The feat achieved by the Nigerian universities is a product of conscious investment by the Federal Government and effective monitoring by the National Universities Commission, NUC. Nobody, no matter how hard people try will wish away the positives in the nation’s education set up. Since Jonathan, an academic, took over the leadership of the country, he has changed the face of university education. His introduction of the Book Fund, the Presidential Programme for the production of fresh first class academics, the local and international training for close to 7000 academics to acquire Ph.Ds and the injection of N1.3 trillion in the coming six years are key novel programmes that have revolutionised the nation’s universities.
The World Bank Team Leader, Andres Bloom, expressed the willingness of the body to partner with the Government of Nigeria. He also expressed satisfaction with level of commitment of officials to the project.
The NUC Executive Secretary, Julius Okojie, had said that the Commission has, for the past five years, focused on building of capacities with a view to come up with researches to solve problems. He said that the result can be seen in the numbers of the institutions that got the grants.

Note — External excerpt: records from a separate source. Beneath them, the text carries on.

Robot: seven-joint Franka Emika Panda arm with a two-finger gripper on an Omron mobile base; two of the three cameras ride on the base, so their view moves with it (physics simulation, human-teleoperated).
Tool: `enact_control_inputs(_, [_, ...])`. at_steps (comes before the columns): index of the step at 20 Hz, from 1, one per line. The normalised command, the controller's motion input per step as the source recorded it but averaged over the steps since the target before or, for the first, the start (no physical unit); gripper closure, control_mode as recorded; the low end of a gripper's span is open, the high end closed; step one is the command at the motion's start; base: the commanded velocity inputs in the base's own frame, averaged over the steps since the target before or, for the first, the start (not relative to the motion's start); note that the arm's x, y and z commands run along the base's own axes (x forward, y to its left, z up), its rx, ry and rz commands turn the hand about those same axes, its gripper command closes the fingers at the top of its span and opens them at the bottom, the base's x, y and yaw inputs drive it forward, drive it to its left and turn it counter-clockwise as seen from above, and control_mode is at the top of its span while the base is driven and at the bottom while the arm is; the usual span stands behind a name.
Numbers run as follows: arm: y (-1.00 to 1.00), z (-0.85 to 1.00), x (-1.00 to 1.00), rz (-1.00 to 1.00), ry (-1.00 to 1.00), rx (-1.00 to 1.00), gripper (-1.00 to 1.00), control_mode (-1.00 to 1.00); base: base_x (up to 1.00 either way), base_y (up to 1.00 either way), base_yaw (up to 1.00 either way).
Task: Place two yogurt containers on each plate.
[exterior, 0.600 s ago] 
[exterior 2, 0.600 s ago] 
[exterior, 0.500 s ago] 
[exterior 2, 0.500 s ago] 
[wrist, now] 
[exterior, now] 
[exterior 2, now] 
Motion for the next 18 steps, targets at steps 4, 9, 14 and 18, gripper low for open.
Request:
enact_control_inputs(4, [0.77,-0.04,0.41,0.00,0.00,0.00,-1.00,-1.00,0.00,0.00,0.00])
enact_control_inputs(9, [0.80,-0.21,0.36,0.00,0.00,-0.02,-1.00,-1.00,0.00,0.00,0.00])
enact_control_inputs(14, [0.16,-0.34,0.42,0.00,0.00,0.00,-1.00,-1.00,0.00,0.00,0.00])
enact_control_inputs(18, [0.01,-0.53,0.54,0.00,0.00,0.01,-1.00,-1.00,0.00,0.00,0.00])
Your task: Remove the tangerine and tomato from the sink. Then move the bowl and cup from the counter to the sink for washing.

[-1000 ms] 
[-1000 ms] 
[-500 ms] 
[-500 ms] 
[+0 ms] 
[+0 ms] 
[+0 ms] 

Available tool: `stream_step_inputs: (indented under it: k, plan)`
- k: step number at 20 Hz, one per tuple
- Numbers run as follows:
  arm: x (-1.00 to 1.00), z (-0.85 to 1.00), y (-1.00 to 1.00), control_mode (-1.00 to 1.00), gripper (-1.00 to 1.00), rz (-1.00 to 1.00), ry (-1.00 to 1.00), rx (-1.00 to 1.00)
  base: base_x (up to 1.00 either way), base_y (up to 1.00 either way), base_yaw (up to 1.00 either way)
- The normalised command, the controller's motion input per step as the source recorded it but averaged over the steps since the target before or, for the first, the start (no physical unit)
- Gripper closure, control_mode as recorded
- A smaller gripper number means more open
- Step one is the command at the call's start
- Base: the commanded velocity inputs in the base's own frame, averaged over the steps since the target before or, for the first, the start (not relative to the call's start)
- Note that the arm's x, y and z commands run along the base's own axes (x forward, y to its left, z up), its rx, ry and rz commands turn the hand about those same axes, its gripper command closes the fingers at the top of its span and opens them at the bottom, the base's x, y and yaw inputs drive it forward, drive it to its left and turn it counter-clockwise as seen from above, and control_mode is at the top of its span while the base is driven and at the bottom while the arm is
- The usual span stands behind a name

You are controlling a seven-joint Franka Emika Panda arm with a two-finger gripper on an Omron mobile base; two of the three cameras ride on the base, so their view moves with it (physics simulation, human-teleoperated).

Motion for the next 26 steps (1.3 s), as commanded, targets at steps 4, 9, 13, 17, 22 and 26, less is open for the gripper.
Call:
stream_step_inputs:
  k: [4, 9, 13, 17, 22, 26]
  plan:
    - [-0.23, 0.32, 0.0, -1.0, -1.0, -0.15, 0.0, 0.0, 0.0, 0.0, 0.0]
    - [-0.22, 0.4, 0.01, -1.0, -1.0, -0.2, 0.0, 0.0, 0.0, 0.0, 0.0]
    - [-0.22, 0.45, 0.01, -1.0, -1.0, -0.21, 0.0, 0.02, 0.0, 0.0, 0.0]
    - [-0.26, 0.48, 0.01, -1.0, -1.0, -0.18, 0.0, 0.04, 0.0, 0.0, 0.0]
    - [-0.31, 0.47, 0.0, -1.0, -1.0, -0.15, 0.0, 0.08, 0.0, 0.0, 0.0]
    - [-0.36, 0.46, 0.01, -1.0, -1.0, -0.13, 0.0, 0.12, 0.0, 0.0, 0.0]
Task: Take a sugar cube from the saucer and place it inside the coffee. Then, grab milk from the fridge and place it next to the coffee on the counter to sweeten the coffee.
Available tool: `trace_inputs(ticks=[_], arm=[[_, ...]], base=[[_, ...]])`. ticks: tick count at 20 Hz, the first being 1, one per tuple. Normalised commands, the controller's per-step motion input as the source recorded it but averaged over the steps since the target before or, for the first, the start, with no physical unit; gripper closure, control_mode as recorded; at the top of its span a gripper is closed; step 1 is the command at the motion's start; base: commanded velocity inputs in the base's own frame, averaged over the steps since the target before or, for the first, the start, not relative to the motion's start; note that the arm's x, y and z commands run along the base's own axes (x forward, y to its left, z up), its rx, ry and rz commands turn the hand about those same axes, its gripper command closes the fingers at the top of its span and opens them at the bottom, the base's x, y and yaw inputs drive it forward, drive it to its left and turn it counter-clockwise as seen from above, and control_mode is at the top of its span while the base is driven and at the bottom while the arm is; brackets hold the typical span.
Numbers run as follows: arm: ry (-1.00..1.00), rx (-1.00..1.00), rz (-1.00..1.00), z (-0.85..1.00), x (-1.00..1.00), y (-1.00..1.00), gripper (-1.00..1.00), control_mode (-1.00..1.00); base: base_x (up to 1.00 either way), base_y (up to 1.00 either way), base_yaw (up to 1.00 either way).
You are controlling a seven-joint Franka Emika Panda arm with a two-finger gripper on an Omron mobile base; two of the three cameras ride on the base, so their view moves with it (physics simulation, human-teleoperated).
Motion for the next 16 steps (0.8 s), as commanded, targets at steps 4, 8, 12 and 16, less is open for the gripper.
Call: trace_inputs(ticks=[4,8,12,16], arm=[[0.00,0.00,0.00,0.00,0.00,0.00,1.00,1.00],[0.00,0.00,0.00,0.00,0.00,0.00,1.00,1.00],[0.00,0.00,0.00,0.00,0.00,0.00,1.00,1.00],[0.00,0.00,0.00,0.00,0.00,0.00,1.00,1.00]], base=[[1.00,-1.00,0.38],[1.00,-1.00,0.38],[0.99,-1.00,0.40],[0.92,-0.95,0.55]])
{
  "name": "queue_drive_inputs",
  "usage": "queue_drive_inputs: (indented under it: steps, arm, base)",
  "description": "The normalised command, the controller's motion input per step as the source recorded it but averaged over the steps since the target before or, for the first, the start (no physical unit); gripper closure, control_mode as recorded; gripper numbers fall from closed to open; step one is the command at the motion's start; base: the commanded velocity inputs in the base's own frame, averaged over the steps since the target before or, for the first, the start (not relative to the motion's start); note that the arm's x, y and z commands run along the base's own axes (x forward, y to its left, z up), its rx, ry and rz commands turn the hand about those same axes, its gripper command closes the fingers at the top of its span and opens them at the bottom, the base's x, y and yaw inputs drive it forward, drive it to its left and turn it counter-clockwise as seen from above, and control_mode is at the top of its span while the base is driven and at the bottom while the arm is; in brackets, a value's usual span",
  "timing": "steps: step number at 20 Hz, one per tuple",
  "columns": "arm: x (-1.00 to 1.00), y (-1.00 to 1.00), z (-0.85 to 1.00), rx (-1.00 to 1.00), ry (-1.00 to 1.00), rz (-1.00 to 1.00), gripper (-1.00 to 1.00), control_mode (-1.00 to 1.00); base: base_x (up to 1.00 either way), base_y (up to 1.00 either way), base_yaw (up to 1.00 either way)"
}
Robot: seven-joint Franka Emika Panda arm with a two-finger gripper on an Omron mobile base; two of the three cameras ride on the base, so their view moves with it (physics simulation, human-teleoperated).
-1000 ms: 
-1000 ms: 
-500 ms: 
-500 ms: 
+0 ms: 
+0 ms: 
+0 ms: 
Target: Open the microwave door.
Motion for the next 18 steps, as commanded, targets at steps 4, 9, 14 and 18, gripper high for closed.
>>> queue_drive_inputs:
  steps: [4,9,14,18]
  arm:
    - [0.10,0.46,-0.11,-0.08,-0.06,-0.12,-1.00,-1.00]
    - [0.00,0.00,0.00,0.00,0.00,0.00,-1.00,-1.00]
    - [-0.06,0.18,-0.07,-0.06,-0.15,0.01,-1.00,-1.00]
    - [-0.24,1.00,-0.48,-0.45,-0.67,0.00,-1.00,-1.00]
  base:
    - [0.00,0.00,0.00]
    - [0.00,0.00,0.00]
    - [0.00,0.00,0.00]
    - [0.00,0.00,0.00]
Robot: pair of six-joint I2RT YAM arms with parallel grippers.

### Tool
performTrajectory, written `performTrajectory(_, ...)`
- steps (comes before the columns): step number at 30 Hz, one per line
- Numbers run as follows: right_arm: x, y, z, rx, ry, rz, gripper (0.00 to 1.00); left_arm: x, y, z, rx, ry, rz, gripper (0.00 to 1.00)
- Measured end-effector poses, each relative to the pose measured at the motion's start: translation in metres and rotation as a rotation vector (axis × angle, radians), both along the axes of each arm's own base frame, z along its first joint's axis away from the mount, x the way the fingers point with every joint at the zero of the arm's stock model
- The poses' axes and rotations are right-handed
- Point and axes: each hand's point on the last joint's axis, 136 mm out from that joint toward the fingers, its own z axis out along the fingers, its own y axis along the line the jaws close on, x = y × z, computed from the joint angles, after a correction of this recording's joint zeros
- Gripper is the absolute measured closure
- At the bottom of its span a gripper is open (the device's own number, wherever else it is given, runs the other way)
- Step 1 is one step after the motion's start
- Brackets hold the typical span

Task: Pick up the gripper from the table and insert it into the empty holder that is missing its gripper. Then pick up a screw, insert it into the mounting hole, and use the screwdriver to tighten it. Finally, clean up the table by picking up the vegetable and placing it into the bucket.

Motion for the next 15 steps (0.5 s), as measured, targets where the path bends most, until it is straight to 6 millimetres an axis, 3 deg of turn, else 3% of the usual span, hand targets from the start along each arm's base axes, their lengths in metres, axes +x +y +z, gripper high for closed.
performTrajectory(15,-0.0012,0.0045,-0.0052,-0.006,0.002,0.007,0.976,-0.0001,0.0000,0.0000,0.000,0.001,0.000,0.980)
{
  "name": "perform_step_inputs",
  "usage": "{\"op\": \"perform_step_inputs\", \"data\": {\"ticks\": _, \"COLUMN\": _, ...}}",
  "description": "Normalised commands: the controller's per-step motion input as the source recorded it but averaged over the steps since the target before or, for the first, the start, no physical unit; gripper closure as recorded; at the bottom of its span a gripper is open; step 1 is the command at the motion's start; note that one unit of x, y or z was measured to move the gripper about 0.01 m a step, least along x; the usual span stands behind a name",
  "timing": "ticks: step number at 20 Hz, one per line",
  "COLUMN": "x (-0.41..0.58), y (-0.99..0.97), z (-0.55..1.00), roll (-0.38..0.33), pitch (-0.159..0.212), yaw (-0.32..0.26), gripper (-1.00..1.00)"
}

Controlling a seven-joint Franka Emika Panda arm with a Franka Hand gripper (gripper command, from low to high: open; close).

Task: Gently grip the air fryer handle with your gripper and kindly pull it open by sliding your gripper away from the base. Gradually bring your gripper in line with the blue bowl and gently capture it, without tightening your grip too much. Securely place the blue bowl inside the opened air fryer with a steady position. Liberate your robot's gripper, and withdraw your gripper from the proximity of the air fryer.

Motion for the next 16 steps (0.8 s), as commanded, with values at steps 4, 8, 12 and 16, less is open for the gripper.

He said the Commission will continue to provide the leadership and give the necessary support for the success of the ACE project.
Speaking, the Supervising Education Minister, Nyesom Wike, described the development as a good thing to happen in the Education Sector, saying that the transformation in the sector is yielding fruit. He noted that for 18 Centres of Excellence in Africa, Nigeria got ten, saying, “Why then are they saying Nigerian Universities are not doing well?”
He said that for ten universities to get a minimum of $8 million (about N12 billion) each for research purposes, is a good thing of note. He urged the benefitting institutions to demonstrate high commitment towards ensuring successful utilization of the grants, stressing that grants were due to the quality of their proposals. The Minister commended World Bank for the support to the development of the Education Sector, and assured of Government commitment to the success of the project.
A key point that should not be lost on Nigerians is the fact that out of the 18 Universities selected by the World Bank from 52 proposals in West and Central Africa, 10 are from Nigeria. Few years ago this would not have been possible. It is now possible because the academics are being properly groomed through several training programmes, while the decaying infrastructure are being improved all across the nation.
The recognition for the improvements of the universities will continue to pour. Several other international agencies have approached the Federal Government to collaborate with it to further deepen the gains achieved in the last three years. Celebrations as we have had with the massive investment in the nation’s universities by the World Bank will continue unabated because the administration has built the much needed confidence with its sincerity of purpose and commitment to excellence where none existed in the past.
This is a milestone for the Nigerian University System which clearly bring to the fore the bright future of our citadels of learning.
(Simeon Nwakaudu is the Special Assistant (Media) to the Supervising Minister of Education).